The Changing Mac Switching Infrastructure

No one ever got fired for buying Cisco.  But, I recently saw a shop where they went from Cisco to Enterasys (thanks for showing off your backbone Todd).  I must say that I really liked the Enterasys switches. I looked them up and they are about 1/2 the cost of Cisco.  They have great tech support and are very easy to configure, even though it’s a command line interface.  The only complaint I have about them is the web interface is good for reviewing your setup but inadequate  for configuration – but is good for looking at the switch configs. Maybe in time this will mature…  I don’t know if they can go to the 10,000+ environments though…  Oh, and it required zero config to do link aggregation, which was weird – but cool…

Now, I have really been liking what Foundry is doing with their switches.

And Juniper.  If you play your cards right you can even get free training with Juniper, which is pretty cool – and sometimes they give hard core sweetheart deals to larger shops that are switching over to their platform from Cisco.

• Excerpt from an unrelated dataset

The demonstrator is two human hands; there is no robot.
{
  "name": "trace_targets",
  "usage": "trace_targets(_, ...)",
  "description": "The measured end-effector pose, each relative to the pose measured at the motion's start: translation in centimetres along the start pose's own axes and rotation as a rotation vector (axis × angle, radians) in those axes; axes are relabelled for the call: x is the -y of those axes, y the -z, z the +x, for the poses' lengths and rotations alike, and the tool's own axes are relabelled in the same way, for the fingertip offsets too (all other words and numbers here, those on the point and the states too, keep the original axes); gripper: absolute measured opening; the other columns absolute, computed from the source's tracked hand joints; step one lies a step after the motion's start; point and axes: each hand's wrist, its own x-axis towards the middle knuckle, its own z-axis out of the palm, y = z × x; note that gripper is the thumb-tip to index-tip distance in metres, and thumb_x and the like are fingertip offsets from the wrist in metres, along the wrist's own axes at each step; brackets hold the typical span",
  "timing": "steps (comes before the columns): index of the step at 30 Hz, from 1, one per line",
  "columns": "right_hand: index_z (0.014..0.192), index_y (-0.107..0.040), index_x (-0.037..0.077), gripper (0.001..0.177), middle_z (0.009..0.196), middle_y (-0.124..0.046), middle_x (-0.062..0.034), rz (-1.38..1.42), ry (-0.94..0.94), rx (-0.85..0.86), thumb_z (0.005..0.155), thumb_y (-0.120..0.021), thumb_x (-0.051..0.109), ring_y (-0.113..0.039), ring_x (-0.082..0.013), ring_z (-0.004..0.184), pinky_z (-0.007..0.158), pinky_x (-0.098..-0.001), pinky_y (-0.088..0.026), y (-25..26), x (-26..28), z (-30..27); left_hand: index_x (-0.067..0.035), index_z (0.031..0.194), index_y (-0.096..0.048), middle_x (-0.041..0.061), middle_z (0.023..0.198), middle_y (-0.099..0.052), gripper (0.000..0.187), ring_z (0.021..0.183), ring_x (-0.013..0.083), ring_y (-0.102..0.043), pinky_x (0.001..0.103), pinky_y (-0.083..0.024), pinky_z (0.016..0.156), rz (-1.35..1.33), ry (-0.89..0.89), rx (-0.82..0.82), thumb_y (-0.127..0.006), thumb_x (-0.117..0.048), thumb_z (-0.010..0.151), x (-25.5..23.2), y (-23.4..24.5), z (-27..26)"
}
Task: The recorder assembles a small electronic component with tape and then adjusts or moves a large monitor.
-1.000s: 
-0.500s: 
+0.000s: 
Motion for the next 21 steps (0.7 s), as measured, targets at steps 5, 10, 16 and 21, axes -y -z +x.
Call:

Of course there are hundreds of other switch manufacturers.  The only other ones I’ve seen in really large install bases are HP (which I hear mixed reviews on from Mac guys) and Extreme Networks (again mixed reviews for Mac) and some Allied Telesys Switch Blades (great review but only seen them once – 4000 series blades – with fiber to ring and ethernet to classrooms in the same chassis – it stuck out to me ’cause we used to sell a lot of allied switches and I didn’t know they made blades yet).